# Problem Statement

One of the problems that we face at Govini is mapping entities between disparate data sets. We collect data from a variety of different sources, and knowing that a certain entity is the same from one data set to another is essential.

For example, there may be a company named "FOO" in one data set, and a company named "foo 123" in another. We need to be able to determine with a high enough confidence that those are the same entity. However, a majority of the time, the data does not share a unique key. 

Using the data available, as well as relationships and metadata, we map these together with a high precision. We need you to devise an algorithm that could automatically tie related entities together. The output should have the matches as well as a confidence score for the match.

We are giving you two sample data sets, and it'll be up to you to generate a mapping between the two. In most cases, the mapping should be one to one. An ID from data set A should map to an ID in data set B. 

The sample data sets are available at the following link:
https://s3.amazonaws.com/BUCKET_FOR_FILE_TRANSFER/interview.tar.xz

# Data

The archive contains five files, described below:

## Procurement Data:

 * Company Information - data/mdl__dim_vendor.csv   (a__company.csv)
 * Location Information - data/mdl__dim_geo.csv     (a__geo.csv)

mdl__dim_vendor.csv references mdl__dim_geo.csv via the column **geo_id**.

## Finance Data:

 * Company Information - data/factset__ent_entity_coverage.csv  (b_company,csv)
 * Company Hierarchy - data/factset__ent_entity_structure.csv   (b__hierarchy.csv)
 * Location Information - data/factset__ent_entity_address.csv  (b__address.csv)

All of these files are tied together using factset_entity_id (**b_entity_id**).

The end goal of this exercise is to explore the data, and map mdl__dim_vendor.vendor_id to corresponding factset__ent_entity_coverage.factset_entity_id. Ideally, a file containing three columns: vendor_id, factset_entity_id, confidence_of_match. Please make sure there is a README file that explains how your algorithm works.

***


### Problem Statement Note
The problem statement's decription of the filenames and the data doesn't *exactly* match the sample data that was downloaded.  Unfortunately, this is *typical* of real-world scenarios, but it's close enough to still be informative.  My updates to the problem statement appear in parentheticals.

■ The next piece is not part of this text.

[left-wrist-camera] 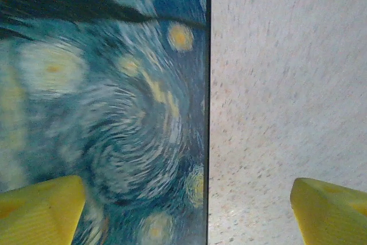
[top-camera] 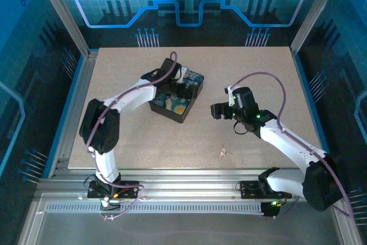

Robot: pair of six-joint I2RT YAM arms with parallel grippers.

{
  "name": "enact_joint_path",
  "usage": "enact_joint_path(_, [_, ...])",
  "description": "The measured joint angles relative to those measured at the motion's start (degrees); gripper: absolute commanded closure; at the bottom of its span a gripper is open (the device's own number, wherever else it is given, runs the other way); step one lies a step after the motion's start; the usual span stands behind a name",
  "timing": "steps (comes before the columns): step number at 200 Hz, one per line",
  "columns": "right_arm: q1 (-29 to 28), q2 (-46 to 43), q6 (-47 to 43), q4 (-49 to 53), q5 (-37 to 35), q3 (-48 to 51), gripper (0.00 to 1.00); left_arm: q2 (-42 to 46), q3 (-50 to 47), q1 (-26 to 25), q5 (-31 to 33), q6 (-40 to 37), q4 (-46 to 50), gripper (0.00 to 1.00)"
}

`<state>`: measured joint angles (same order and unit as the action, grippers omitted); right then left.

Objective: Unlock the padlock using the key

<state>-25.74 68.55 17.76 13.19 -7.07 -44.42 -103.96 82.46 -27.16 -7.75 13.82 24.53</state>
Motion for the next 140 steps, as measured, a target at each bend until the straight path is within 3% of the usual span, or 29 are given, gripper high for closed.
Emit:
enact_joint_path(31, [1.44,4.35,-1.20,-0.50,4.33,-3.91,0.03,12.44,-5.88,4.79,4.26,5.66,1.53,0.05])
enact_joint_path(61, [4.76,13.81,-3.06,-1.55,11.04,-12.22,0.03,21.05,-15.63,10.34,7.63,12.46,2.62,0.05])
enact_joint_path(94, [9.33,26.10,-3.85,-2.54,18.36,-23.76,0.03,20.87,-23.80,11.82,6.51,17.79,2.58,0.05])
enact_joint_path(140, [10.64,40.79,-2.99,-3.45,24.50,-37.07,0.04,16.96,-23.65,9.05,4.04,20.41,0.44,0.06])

### The process of joining the datasets will be done in the following steps:

0. Setup a data analytics environment (e.g. Jupyer Lab, dtools profiler) and acquire necessary the data
1. Join a tables in geo_id and join b tables on b_entity_id
3. Profile and explore the data to determine candidate matching columns
4. Clean and normalize matching columns (e.g. upcase, truncation, normalize company name, normalize street address)
5. Determine blocking functions on exact matches for speed (e.g. STATE_PROVINCE)
6. Perform the matching
7. Emit the results

***

## Data Profiling
The CSV data was profiled using my opensource dtools (https://github.com/scholarsmate/dtools) and helped to inform my choices on features that would be suitable for blocking and matching.  The data profile results are not part of this notebook, but can be provided on request.
***

## Description Of The Matching Algorithms

### Blocking
The number of match record pairings using a naive matching approach of two tables is the number of records in the first table times the number of records in the second table.  A table with about 80,000 records being matched against another table of about 200,000 records results in 16,000,000,000 (16 trillion) pairings.  We need to vastly reduce the number of pairings to be able to perform the matching in a reasonable amount of time on modest hardware.  To reduce the pairings, we can create smaller "buckets" of records where only records in the same bucket are paired up for matching.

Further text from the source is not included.